Idrogeno, arriva il treno alimentato dai vapori del termovalorizzatore

Un treno della linea Brescia-Iseo-Edolo
Un treno della linea Brescia-Iseo-Edolo 
Annunciato il progetto della joint venture tra A2a, Snam e Ferrovie Nord per la produzione di idrogeno green destinato alla decarbonizzazione della linea Brescia-Iseo-Edolo che sarà operativo dall'inizio del 2025
1 minuti di lettura

Sarà sempre un treno a vapore: non più quello prodotto dal carbone, ma dalla combustione dei rifiuti. Si può riassumere così, in una immagine, il progetto che vedrà entro due anni la trasformazione della linea ferroviaria locale che partendo da Brescia percorre la Valcamonica arrivando sul lago di Iseo per approdare a Edolo.
 

Sarà un treno a idrogeno e almeno la metà sarà idrogeno "green", prodotto dal termovalorizzatore di Brescia a prezzi che cominciano a diventare competitivi rispetto all'idrogeno blu, per la cui produzione si usano ancora combustibili fossili.

Il progetto è stato annunciato pochi giorni fa dall'amministratore delegato del gruppo A2a, Renato Mazzoncini. L'utility lombarda (controllata dai comuni di Milano e d Brescia) si è alleata con Ferrovie Nord e il gruppo Snam per un progetto che vuole arrivare entro il 2023 allo sostituzione dei vecchi treni con locomotive diesel e nuove motrici che sfruttano la tecnologia dell'idrogeno. Una volta prodotto in misura sufficiente, l'idrogeno servirà anche ad alimentare la rete di trasporto pubblico locale su ruote.
 

Annunciato alla fine del 2020, al progetto della ferrovia a emissioni zero si ora aggiunto un nuovo tassello: l'idrogeno utilizzato avrà origine dal termovalorizzatore di Brescia, dove la produzione ha mosso i primi passi anche grazie a un finanziamento della Comunità europea.

Ecco il treno a idrogeno che arriverà in Italia nel 2023

Si tratta di idrogeno verde-blu, visto che per il 45% è ottenuto dalla combustione di materiali "biogenici", come gli scarti di origine vegetale.
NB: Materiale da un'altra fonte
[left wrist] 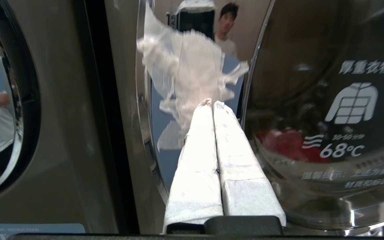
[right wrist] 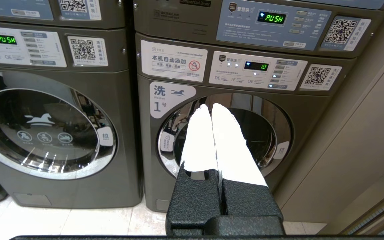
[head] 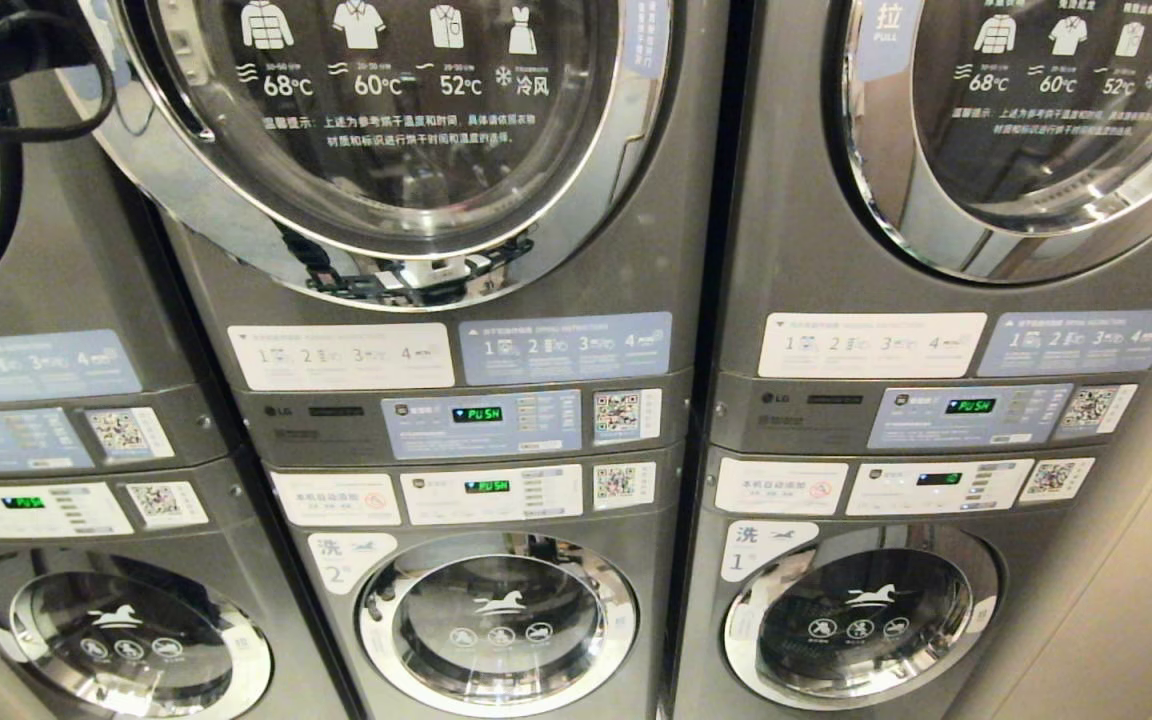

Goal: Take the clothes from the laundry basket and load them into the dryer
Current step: Close the dryer

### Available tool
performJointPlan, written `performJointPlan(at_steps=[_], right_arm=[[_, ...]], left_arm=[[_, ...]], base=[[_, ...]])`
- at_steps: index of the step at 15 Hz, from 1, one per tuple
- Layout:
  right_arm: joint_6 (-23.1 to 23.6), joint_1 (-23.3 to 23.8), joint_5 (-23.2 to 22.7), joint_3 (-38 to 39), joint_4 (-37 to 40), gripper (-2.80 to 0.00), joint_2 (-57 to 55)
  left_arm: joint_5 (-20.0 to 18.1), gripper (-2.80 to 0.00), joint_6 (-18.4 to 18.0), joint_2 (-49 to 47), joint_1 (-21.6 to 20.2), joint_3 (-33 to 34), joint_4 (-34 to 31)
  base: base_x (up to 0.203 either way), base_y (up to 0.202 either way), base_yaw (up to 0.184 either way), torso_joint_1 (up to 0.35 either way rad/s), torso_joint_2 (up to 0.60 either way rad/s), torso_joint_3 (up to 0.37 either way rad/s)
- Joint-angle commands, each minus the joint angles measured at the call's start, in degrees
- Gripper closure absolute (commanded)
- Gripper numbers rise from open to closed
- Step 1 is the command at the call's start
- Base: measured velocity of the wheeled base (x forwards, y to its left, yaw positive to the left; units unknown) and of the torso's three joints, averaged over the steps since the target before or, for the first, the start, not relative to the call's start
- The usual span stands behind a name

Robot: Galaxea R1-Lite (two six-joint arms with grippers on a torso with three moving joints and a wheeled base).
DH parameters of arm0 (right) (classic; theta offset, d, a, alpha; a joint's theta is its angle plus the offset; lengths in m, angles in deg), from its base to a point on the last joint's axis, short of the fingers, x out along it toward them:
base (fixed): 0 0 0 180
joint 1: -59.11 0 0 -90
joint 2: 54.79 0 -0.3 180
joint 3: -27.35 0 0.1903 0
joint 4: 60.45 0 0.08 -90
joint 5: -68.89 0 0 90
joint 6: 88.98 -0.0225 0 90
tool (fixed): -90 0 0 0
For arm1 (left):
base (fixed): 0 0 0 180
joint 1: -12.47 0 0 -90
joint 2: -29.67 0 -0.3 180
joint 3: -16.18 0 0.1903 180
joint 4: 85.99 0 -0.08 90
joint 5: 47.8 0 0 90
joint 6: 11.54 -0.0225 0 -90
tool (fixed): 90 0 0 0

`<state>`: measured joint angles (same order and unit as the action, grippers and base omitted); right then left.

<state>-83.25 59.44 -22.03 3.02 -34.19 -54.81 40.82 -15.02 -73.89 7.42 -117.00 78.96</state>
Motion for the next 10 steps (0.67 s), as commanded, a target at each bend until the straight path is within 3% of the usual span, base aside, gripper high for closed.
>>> performJointPlan(at_steps=[1, 8, 10], right_arm=[[0.07, -0.06, -0.04, 0.0, 0.01, 0.0, 0.03], [0.07, 0.02, -0.04, 0.0, 0.01, 0.0, 0.11], [0.06, 0.02, -0.04, 0.0, -0.06, 0.0, 0.11]], left_arm=[[-0.02, 0.0, 0.01, -3.15, -0.12, -0.66, 0.67], [-1.6, 0.0, 0.22, -13.35, -1.0, -0.67, 19.2], [-1.61, 0.0, 0.22, -14.48, -1.09, -0.67, 21.82]], base=[[0.0, 0.0, 0.0, 0.0, 0.0, 0.0], [0.0, 0.0, 0.0, 0.0, 0.0, 0.0], [0.0, 0.0, 0.0, 0.0, 0.0, 0.0]])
Lo schema per la catena che porterà alla produzione di idrogeno è la stessa della riconversione della ferrovia: sarà costituita una società mista tra A2a, Snam e Ferrovie Nord che dovrà portare alla realizzazione di un elettrolizzatore da 6 megawatt con sistema di compressione e di stoccaggio dell'idrogeno, che verrà alimentato dall'energia elettrica prodotta dal termovalorizzatore.

Il tutto dovrebbe entrare in esercizio per l'inizio del 2025, ha assicurato Mazzoncini. Il manager si è anche augurato che l'Europa sul tema faccia chiarezza dal punto di vista regolatorio: "Sarebbe molto importante perché decidere su quali tecnologie investire dipende molto da cosa viene considerato green".